*Instructions for the task:*
Look at the entries below and restate word for word the lines from the first through the one that has "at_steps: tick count".

• • • • •

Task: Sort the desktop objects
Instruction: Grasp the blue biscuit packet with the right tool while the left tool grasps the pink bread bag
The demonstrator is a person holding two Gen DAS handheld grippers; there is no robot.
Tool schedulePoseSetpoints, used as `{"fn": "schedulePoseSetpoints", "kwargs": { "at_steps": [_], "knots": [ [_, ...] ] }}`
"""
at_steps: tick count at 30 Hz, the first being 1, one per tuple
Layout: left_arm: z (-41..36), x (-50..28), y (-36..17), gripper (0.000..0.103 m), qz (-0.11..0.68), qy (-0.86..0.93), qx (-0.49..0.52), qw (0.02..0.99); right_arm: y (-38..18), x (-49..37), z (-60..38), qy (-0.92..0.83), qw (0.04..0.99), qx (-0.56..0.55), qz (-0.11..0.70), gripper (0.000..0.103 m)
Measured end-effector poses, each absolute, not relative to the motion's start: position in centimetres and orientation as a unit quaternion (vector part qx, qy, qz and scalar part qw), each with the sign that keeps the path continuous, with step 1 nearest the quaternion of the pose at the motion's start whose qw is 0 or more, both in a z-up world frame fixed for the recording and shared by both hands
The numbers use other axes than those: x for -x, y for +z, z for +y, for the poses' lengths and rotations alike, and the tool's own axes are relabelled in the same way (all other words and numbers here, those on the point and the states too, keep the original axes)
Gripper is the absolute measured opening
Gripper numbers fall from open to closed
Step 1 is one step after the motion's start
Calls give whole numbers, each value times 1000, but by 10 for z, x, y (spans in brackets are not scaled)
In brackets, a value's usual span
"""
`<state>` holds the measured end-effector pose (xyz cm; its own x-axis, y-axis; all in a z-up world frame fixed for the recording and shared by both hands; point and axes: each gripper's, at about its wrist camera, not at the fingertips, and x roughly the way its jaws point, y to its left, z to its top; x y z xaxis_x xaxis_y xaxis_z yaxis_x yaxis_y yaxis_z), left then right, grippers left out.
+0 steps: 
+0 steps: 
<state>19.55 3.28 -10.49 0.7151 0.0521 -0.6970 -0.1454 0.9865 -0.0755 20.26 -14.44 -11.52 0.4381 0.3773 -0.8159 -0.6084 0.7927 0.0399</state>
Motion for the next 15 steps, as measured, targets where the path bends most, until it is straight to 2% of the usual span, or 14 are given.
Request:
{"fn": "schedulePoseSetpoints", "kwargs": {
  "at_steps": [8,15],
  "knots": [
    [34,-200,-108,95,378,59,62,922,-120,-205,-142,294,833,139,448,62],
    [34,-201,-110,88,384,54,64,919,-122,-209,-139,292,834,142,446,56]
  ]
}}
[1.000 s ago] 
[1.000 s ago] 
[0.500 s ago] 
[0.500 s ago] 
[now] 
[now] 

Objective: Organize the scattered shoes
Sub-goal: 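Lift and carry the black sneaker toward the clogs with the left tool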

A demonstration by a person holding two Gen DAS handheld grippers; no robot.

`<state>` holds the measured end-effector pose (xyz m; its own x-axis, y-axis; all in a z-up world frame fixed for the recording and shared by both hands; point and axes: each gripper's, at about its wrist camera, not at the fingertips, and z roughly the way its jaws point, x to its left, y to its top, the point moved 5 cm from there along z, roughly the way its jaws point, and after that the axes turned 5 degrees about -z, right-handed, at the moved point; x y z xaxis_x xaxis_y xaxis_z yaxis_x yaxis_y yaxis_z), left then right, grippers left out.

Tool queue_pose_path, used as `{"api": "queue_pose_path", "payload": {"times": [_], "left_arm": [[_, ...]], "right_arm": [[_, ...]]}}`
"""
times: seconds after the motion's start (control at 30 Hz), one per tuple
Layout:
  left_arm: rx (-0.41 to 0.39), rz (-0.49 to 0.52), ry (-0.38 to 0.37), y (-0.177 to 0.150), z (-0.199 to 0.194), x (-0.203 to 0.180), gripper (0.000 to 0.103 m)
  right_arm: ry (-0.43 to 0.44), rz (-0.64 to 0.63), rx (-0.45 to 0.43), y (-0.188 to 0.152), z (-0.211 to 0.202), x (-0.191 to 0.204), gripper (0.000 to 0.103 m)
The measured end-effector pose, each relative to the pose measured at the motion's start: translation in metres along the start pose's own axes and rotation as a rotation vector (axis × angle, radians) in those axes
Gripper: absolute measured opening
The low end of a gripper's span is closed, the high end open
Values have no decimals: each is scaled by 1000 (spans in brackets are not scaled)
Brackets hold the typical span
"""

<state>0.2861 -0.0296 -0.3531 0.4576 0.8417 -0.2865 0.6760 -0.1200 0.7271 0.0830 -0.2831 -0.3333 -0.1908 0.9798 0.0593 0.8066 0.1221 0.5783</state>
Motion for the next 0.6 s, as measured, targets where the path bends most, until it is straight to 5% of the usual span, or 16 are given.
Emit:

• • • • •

*Response box:*
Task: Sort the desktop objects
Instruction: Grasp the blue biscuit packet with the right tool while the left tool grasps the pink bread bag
The demonstrator is a person holding two Gen DAS handheld grippers; there is no robot.
Tool schedulePoseSetpoints, used as `{"fn": "schedulePoseSetpoints", "kwargs": { "at_steps": [_], "knots": [ [_, ...] ] }}`
"""
at_steps: tick count at 30 Hz, the first being 1, one per tuple

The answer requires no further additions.